This article is the version of the conversation I would rather have. My stance: CAP is a real theorem about a narrow worst-case scenario, but it is misquoted so often that PACELC is the more useful framing for actual production decisions. PACELC is the part most articles skip, and it is the part that captures the choice teams actually make.

What CAP actually says

CAP, due to Eric Brewer, formalized by Gilbert and Lynch, makes a precise claim: in a distributed system, when a network partition happens, you cannot simultaneously guarantee both linearizable consistency and availability for every request. During a partition, a node that is cut off from its peers must either refuse the request (sacrificing availability) or answer it without checking with the others (potentially sacrificing consistency).

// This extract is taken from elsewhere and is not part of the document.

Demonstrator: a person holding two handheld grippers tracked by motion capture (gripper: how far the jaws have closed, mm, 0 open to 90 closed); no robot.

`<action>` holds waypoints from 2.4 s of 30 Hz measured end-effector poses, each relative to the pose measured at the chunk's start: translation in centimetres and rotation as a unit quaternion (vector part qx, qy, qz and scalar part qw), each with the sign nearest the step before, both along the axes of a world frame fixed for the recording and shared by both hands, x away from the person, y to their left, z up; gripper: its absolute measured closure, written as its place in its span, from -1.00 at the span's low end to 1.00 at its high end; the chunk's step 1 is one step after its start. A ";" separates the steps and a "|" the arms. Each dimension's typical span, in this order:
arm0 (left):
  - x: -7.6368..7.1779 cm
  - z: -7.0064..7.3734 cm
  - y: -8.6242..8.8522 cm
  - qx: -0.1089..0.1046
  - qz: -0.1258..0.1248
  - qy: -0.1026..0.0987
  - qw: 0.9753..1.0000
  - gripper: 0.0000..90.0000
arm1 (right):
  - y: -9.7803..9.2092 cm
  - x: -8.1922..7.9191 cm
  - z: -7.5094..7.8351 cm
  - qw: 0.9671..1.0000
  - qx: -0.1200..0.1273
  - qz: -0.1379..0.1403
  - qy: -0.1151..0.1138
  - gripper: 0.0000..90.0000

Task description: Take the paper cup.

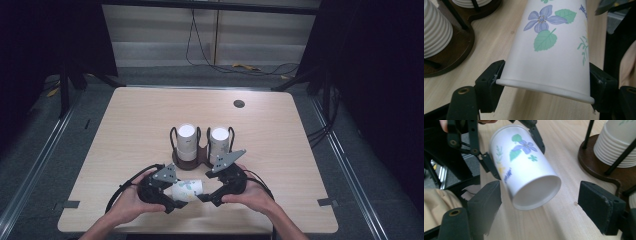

That is the whole theorem. Note three things it does not say:

  1. It does not say you have to give up partition tolerance. You cannot give up partition tolerance; the network can fail whether you like it or not. Saying "I chose CA" is saying "I chose to assume the network is perfect", which is not a design choice, it is a fantasy.
  2. It does not apply when there is no partition. The theorem only constrains behavior during the partition window. When the network is healthy, you can have both consistency and availability.
  3. It does not say "pick two". The CAP triangle drawing where three databases sit on three vertices is the part the internet got hooked on, but it is a teaching aid, not the theorem. The theorem is about a forced trade-off during partitions, not about a permanent personality trait of the system.

The third point is the one I push hardest in interviews. "Pick two" treats CAP like a menu. The theorem is about behavior under an event (a partition), not a menu of features.

Why PACELC is the better question

Daniel Abadi added the necessary second clause: PACELC. It reads as: when there is a Partition, the system must choose between Availability and Consistency; Else (when there is no partition), it chooses between Latency and Consistency. The interesting choice in production is usually the second one.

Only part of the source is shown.